Skip the pictures and restate, word for word, the lines from the one containing "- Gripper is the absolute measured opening" to the end of the data below.

[Supplied information Boundary: Start]

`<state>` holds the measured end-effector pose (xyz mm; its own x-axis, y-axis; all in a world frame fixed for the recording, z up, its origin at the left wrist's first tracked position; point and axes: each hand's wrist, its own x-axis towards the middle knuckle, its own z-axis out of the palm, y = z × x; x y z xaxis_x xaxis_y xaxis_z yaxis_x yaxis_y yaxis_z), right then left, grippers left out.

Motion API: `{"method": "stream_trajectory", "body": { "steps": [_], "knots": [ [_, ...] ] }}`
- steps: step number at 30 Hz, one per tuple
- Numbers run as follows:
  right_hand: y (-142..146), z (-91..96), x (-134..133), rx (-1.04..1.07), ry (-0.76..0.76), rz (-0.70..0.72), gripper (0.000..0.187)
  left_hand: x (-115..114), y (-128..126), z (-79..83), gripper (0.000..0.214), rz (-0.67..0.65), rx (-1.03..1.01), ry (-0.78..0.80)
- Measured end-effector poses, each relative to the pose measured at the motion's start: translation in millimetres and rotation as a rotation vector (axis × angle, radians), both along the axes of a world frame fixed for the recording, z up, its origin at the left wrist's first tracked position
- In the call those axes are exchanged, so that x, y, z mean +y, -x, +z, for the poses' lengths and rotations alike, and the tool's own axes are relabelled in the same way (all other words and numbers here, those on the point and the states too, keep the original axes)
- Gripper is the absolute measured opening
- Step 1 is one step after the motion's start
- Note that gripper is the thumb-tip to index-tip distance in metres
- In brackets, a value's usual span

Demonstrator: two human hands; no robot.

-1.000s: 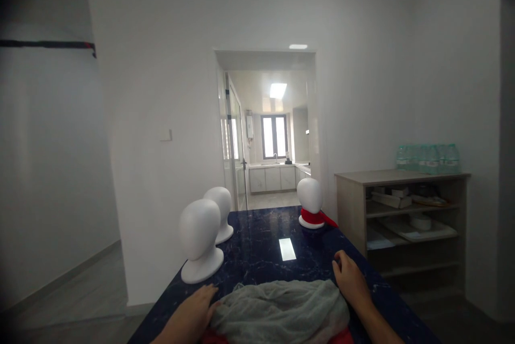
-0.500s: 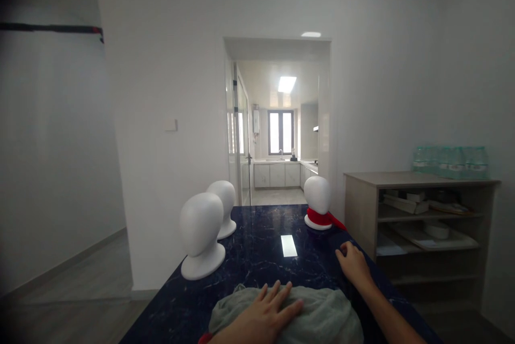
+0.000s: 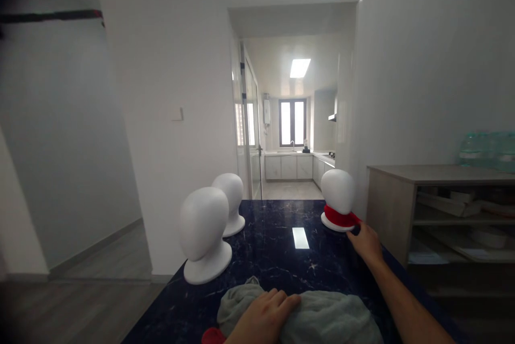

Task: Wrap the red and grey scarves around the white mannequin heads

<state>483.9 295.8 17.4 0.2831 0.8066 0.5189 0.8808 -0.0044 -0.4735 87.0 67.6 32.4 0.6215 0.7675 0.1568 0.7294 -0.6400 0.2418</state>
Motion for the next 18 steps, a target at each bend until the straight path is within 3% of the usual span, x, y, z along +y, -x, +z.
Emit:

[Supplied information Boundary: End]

** Written solution **
- Gripper is the absolute measured opening
- Step 1 is one step after the motion's start
- Note that gripper is the thumb-tip to index-tip distance in metres
- In brackets, a value's usual span

Demonstrator: two human hands; no robot.

-1.000s: 
-0.500s: 
+0.000s: 

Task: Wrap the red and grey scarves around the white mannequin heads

<state>483.9 295.8 17.4 0.2831 0.8066 0.5189 0.8808 -0.0044 -0.4735 87.0 67.6 32.4 0.6215 0.7675 0.1568 0.7294 -0.6400 0.2418</state>
Motion for the next 18 steps, a target at each bend until the straight path is within 3% of the usual span, x, y, z along +y, -x, +z.
Emit:

This concludes the answer.